▶ _WORK REQUIRED_
Please return all lines of the data below containing the string "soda".

▶ _DATA BELOW_
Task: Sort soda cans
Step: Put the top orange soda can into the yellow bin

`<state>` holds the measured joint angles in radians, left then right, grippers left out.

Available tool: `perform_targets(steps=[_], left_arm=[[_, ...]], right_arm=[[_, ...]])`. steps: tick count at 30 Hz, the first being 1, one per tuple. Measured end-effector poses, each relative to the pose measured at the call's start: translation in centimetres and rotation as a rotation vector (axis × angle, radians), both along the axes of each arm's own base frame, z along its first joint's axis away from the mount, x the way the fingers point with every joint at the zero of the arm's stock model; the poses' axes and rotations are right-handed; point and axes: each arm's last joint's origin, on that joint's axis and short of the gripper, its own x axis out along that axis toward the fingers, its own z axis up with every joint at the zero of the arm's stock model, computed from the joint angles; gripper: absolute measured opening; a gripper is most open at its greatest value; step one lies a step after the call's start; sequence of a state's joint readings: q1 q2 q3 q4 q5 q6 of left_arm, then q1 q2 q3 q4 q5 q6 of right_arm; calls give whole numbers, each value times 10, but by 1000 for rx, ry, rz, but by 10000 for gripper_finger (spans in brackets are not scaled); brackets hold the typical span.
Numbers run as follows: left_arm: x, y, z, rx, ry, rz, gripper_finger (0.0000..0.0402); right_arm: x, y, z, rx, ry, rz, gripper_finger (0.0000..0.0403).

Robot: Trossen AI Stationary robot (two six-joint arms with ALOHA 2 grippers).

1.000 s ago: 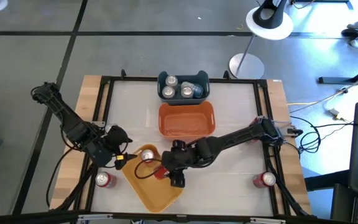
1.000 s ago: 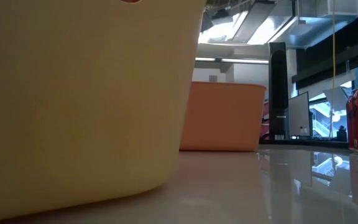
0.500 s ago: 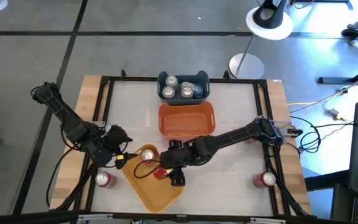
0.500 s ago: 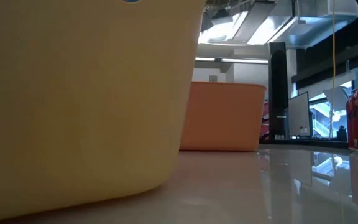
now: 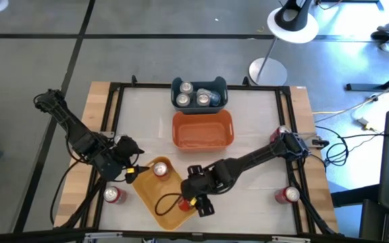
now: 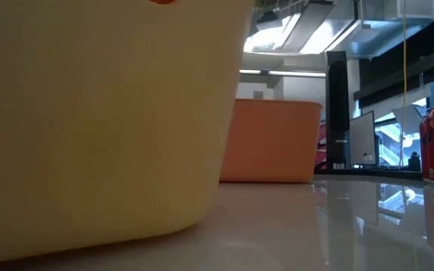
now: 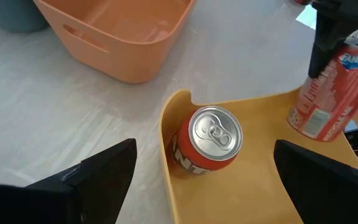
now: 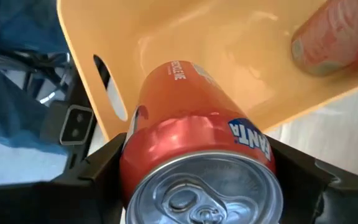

▶ _WRITTEN RESPONSE_
Task: Sort soda cans
Step: Put the top orange soda can into the yellow bin

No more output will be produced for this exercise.